- Task goal: In the listing that follows, give every line again exactly and omit the pictures.
════════════════════
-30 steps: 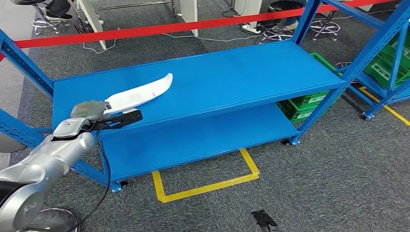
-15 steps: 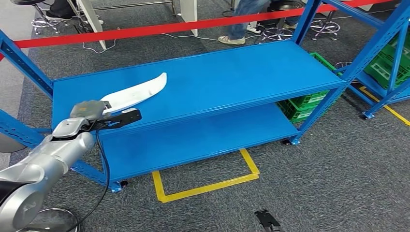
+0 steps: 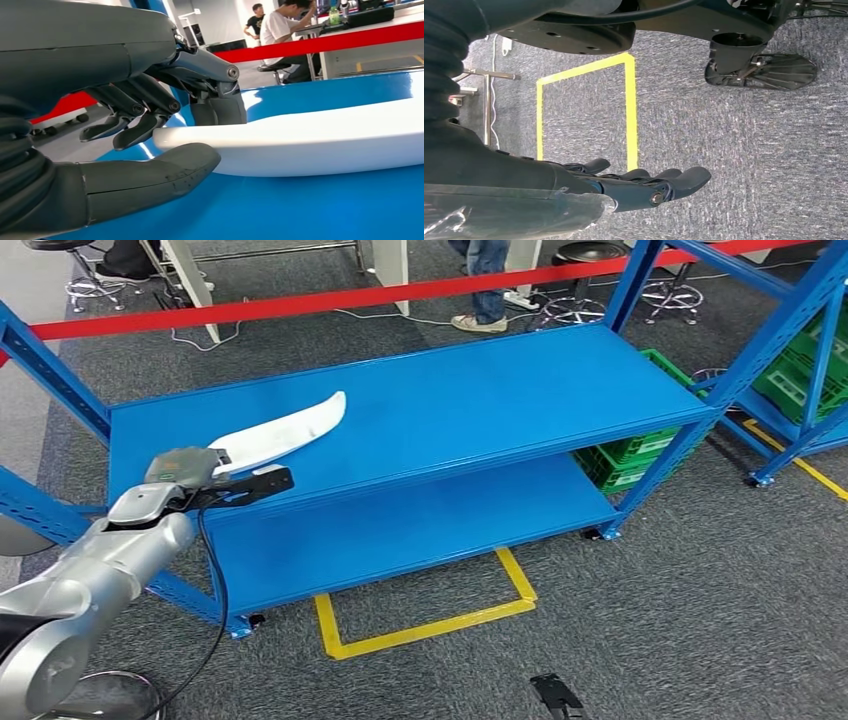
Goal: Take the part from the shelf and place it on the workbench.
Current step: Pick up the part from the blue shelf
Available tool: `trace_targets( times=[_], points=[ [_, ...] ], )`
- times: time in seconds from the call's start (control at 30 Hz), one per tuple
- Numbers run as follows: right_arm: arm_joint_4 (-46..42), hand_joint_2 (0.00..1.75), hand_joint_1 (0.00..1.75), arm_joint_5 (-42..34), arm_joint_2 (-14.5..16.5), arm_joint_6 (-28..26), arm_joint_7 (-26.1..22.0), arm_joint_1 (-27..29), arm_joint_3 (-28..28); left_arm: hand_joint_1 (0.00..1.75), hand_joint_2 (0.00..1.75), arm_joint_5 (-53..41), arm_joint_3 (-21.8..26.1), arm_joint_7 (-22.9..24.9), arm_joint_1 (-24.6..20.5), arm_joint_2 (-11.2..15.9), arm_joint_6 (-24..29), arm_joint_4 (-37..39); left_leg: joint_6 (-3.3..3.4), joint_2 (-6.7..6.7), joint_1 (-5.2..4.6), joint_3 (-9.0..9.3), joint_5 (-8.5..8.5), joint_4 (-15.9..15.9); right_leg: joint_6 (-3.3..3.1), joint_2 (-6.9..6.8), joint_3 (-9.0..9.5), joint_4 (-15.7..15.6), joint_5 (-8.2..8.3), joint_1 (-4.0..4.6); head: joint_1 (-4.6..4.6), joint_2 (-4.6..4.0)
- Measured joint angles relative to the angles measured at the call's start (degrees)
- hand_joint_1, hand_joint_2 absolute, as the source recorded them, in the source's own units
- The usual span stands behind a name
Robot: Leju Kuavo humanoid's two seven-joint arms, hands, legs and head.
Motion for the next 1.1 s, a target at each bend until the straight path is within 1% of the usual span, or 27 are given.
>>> trace_targets(
  times=[0.23, 0.3, 0.37, 0.43, 0.53, 0.67, 0.87, 1.1],
  points=[
    [0.00, 1.75, 0.00, 0.22, 0.00, 0.01, -0.08, -0.04, -0.18, 1.75, 1.75, -0.04, 0.01, -0.44, -0.25, 0.09, 0.13, 0.00, 0.00, 0.00, 0.00, 0.00, 0.00, 0.00, 0.00, 0.00, 0.00, 0.00, 0.00, 0.00, 0.01, 0.00],
    [0.00, 1.75, 0.00, 0.29, 0.00, 0.02, -0.15, -0.04, -0.19, 1.75, 0.87, -0.19, 0.02, -1.05, -0.27, 0.09, 0.54, 0.00, 0.00, 0.00, 0.00, 0.00, 0.00, 0.00, 0.00, 0.00, 0.00, 0.00, 0.00, 0.00, 0.01, 0.00],
    [0.00, 1.75, 0.00, 0.33, 0.00, 0.04, -0.17, -0.03, -0.20, 1.75, 0.87, -0.45, 0.01, -2.20, -0.30, 0.09, 2.16, 0.00, 0.00, 0.00, 0.00, 0.00, 0.00, 0.00, 0.00, 0.00, -0.02, 0.00, 0.00, 0.00, 0.01, 0.00],
    [0.00, 1.75, 0.00, 0.39, 0.00, 0.05, -0.17, 0.01, -0.21, 1.75, 1.75, -0.89, 0.00, -3.53, -0.47, 0.02, 4.67, 0.00, 0.00, 0.00, 0.01, 0.00, 0.00, 0.00, 0.00, 0.01, -0.05, 0.00, 0.00, 0.00, 0.00, 0.00],
    [0.01, 1.75, 0.00, 0.54, -0.01, 0.07, -0.18, 0.07, -0.22, 1.75, 1.75, -2.07, -0.06, -4.84, -1.40, -0.36, 7.18, -0.02, 0.00, 0.00, 0.02, -0.01, 0.00, 0.01, 0.00, 0.01, -0.06, 0.00, 0.00, 0.00, 0.01, 0.00],
    [0.00, 1.75, 0.00, 0.79, -0.02, 0.09, -0.30, 0.10, -0.26, 1.75, 1.75, -2.79, -0.15, -5.69, -2.96, -1.01, 8.54, -0.22, 0.00, 0.00, 0.01, -0.01, 0.00, 0.01, 0.00, 0.01, -0.04, 0.00, 0.01, -0.01, 0.01, 0.00],
    [0.01, 1.75, 0.00, 1.08, -0.02, 0.13, -0.35, 0.11, -0.77, 1.75, 1.75, -3.38, -0.22, -4.30, -3.33, -1.74, 10.55, -0.42, 0.00, 0.01, 0.00, -0.01, 0.00, 0.01, 0.00, 0.03, -0.05, 0.00, 0.01, -0.01, 0.01, 0.00],
    [0.01, 1.75, 0.00, 1.34, -0.02, 0.13, -0.35, 0.39, -1.23, 1.75, 1.75, -3.67, -0.23, -3.94, -3.30, -1.91, 11.91, -0.42, 0.00, 0.01, 0.01, -0.01, 0.00, 0.01, 0.00, 0.03, -0.07, 0.00, 0.01, -0.01, 0.00, 0.00]
  ],
)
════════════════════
- Answer to the exercise:
-30 steps: 
-15 steps: 
+0 steps: 
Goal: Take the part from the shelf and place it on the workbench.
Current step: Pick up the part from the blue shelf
Available tool: `trace_targets( times=[_], points=[ [_, ...] ], )`
- times: time in seconds from the call's start (control at 30 Hz), one per tuple
- Numbers run as follows: right_arm: arm_joint_4 (-46..42), hand_joint_2 (0.00..1.75), hand_joint_1 (0.00..1.75), arm_joint_5 (-42..34), arm_joint_2 (-14.5..16.5), arm_joint_6 (-28..26), arm_joint_7 (-26.1..22.0), arm_joint_1 (-27..29), arm_joint_3 (-28..28); left_arm: hand_joint_1 (0.00..1.75), hand_joint_2 (0.00..1.75), arm_joint_5 (-53..41), arm_joint_3 (-21.8..26.1), arm_joint_7 (-22.9..24.9), arm_joint_1 (-24.6..20.5), arm_joint_2 (-11.2..15.9), arm_joint_6 (-24..29), arm_joint_4 (-37..39); left_leg: joint_6 (-3.3..3.4), joint_2 (-6.7..6.7), joint_1 (-5.2..4.6), joint_3 (-9.0..9.3), joint_5 (-8.5..8.5), joint_4 (-15.9..15.9); right_leg: joint_6 (-3.3..3.1), joint_2 (-6.9..6.8), joint_3 (-9.0..9.5), joint_4 (-15.7..15.6), joint_5 (-8.2..8.3), joint_1 (-4.0..4.6); head: joint_1 (-4.6..4.6), joint_2 (-4.6..4.0)
- Measured joint angles relative to the angles measured at the call's start (degrees)
- hand_joint_1, hand_joint_2 absolute, as the source recorded them, in the source's own units
- The usual span stands behind a name
Robot: Leju Kuavo humanoid's two seven-joint arms, hands, legs and head.
Motion for the next 1.1 s, a target at each bend until the straight path is within 1% of the usual span, or 27 are given.
>>> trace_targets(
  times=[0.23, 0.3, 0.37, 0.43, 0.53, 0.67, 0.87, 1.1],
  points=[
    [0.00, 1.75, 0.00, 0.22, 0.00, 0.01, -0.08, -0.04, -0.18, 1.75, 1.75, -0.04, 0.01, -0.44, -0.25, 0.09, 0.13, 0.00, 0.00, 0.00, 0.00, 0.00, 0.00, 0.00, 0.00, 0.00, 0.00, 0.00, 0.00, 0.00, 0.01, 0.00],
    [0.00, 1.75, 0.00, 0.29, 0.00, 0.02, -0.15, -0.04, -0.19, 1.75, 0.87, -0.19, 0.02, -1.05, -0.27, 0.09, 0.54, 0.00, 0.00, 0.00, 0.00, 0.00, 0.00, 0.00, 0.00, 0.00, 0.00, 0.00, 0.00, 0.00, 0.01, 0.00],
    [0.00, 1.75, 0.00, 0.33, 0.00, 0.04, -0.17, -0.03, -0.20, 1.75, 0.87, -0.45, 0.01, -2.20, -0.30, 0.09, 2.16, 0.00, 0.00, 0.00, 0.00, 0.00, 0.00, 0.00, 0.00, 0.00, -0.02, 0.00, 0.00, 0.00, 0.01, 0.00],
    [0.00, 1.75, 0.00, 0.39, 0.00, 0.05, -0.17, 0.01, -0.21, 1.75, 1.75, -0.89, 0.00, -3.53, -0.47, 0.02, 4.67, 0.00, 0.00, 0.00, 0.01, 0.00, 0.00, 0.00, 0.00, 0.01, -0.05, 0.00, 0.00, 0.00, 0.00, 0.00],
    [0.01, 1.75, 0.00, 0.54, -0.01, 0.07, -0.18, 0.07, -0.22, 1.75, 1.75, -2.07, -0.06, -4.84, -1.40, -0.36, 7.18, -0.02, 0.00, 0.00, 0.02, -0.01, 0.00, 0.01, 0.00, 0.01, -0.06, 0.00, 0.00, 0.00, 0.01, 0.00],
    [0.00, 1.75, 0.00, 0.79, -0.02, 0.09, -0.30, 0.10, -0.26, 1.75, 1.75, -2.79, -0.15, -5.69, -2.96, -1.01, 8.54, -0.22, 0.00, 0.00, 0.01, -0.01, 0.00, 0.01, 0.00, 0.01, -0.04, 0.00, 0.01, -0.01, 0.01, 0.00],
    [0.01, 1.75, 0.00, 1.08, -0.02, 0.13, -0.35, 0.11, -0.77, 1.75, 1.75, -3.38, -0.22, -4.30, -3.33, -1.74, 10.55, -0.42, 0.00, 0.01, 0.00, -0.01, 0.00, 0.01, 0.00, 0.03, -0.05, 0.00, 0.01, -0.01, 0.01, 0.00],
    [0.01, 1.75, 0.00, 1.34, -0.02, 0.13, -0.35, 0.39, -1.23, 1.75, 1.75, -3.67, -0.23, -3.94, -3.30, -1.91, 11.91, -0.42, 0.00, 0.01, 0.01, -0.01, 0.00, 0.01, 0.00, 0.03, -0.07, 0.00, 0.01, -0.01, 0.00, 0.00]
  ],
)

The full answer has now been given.